4420 LEGAL ASPECTS OF CORRECTIONS (3 credits) This course examines the scope and nature of legal aspects of corrections in the United States. It emphasizes the court structure and sentencing practices, prison law, probation and parole law, juvenile law. Liability for correction personnel is also examined. Prerequisite: CRJS 3306.
4480 POLICING PEOPLE (3 credits) An upper division course primarily intended for those entering the police profession. This course addresses a number of Minnesota Board of Police Officer Standards and Training learning objectives including victimization, dealing with the mentally disturbed, police/minority relations, and police/community relations. Prerequisites: CRJS 1120 and CRJS 3304.
4487 OFFENDER INTERVENTION (3 credits) Examines counseling and treatment approaches and strategies applicable for use in correctional settings including institutions and community corrections. Various treatment modalities are explored in relationship to offender rehabilitation. Prerequisite: CRJS 3306.

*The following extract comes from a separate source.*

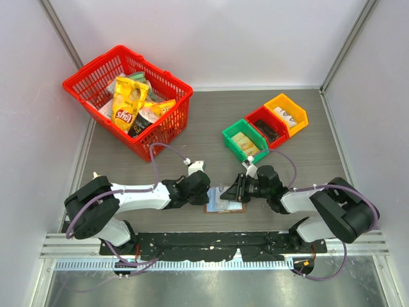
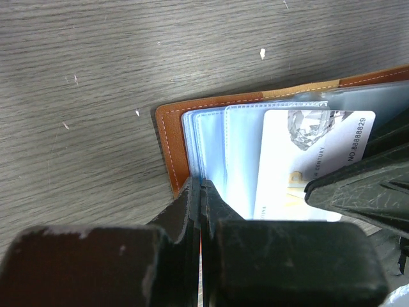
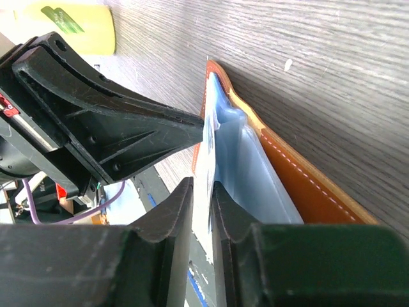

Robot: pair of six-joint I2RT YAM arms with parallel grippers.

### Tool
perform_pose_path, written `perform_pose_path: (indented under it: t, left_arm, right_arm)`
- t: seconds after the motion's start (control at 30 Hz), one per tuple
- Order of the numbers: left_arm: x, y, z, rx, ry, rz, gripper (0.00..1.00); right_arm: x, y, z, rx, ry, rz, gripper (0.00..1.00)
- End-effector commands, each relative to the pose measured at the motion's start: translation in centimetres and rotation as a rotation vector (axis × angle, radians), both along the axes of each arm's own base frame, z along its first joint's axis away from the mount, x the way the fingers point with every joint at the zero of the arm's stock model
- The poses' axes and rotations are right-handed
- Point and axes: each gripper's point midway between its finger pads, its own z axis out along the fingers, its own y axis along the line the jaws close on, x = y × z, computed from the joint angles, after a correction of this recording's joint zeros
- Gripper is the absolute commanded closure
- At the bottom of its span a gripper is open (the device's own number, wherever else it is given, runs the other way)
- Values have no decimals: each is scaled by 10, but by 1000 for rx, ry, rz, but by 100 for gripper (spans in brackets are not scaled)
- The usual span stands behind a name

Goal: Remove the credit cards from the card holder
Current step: Remove the credit card from the card holder, then place the credit card in the storage box.

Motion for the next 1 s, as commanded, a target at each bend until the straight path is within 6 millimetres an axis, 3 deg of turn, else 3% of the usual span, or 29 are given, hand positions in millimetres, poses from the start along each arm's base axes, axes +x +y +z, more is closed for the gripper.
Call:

4920 DIRECTED GROUP STUDY (3 credits) When taken as a requirement the following description may apply: Course entails advanced study in theories, philosophies, and practices in criminal justice. Requires extensive review of writings with emphasis on recent developments in the practice of criminal justice. Prerequisite: Senior status or consent of instructor.
4970 INTERNSHIP (12 credits) When taken as a requirement the following description may apply: A full -time supervised field instruction in a public or private criminal justice agency. The student is expected to demonstrate his/her acquired knowledge and skills to the criminal justice practice. Students should arrange for this class at least one semester in advance of the semester of enrollment. Graded Satisfactory/Unsatisfactory. Prerequisites: Completion of major required courses; major GPA of 2.25; overall GPA of 2.00 and consent of the instructor.